Fmriprep on symlinked bids dataset

TL;DR: Can fmriprep work on a dataset whose bids organization is a symlink overlay? If yes, can you help me troubleshoot my issue?

I have created a symlink overlay of a subset of the ukbiobank dataset. I used this code as a starting point for creating the overlay, then customized it to my own file system’s organization.

Here is an example of the file organization:

ukbb_bids/
└── sub-XXX/
	├── anat
	│   ├── sub-XXX_FLAIR.nii.gz -> <path_to_raw>/T2_FLAIR/T2_FLAIR.nii.gz
	│   └── sub-XXX_T1w.nii.gz -> <path_to_raw>/T1/T1.nii.gz
	├── dwi
	│   ├── sub-XXX_acq-AP_dwi.bval -> <path_to_raw>/dMRI/raw/AP.bval
	│   ├── sub-XXX_acq-AP_dwi.bvec -> <path_to_raw>/dMRI/raw/AP.bvec
	│   ├── sub-XXX_acq-AP_dwi.nii.gz -> <path_to_raw>/dMRI/raw/AP.nii.gz
	│   ├── sub-XXX_acq-PA_dwi.bval -> <path_to_raw>/dMRI/raw/PA.bval
	│   ├── sub-XXX_acq-PA_dwi.bvec -> <path_to_raw>/dMRI/raw/PA.bvec
	│   └── sub-XXX_acq-PA_dwi.nii.gz -> <path_to_raw>/dMRI/raw/PA.nii.gz
	└── func
	    ├── sub-XXX_task-hariri_bold.nii.gz -> <path_to_raw>/fMRI/tfMRI.nii.gz
	    ├── sub-XXX_task-hariri_sbref.nii.gz -> <path_to_raw>/fMRI/tfMRI_SBREF.nii.gz
	    ├── sub-XXX_task-rest_bold.nii.gz -> <path_to_raw>/fMRI/rfMRI.nii.gz
	    └── sub-XXX_task-rest_sbref.nii.gz -> <path_to_raw>/fMRI/rfMRI_SBREF.nii.gz

3 directories, 12 files

I am now wanting to run fmriprep 20.2.0 on these data using singularity.
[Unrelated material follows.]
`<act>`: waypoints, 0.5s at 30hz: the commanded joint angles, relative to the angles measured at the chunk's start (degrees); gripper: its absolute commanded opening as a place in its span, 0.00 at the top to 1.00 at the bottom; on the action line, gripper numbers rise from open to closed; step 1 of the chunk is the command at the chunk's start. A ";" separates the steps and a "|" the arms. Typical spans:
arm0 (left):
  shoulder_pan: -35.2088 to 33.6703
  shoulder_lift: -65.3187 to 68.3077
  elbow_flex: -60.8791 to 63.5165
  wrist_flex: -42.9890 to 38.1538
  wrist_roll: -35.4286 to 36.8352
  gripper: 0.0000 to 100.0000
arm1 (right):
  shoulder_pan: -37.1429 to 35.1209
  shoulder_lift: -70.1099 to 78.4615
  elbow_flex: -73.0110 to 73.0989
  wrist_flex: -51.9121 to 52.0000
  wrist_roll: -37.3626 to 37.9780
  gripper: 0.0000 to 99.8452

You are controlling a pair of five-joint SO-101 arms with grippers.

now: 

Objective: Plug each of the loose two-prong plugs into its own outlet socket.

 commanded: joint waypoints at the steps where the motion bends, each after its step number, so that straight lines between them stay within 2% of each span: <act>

My command is as follows:

singularity run --cleanenv 														\
	-B ${TEMPLATEFLOW_HOST_HOME}:${SINGULARITYENV_TEMPLATEFLOW_HOME} 			\
	${container} ${input} ${TMPDIR}/out participant --participant_label ${s} 	\
	-w ${TMPDIR}/wrk 															\
	--nthreads $SLURM_CPUS_PER_TASK 											\
	--mem_mb $SLURM_MEM_PER_NODE 												\
	--fs-license-file ${license} 												\
	--output-spaces fsaverage6 fsLR MNI152NLin2009cAsym 						\
	--cifti-output 																\
	--skip-bids-validation 														\
	--notrack 																	\
	--omp-nthreads 8 															\
	--use-aroma 																\
	--error-on-aroma-warnings

Where input is the symlinked bids dataset, container is the fmriprep 20.2.0 singularity container, s is the subject ID, and so on.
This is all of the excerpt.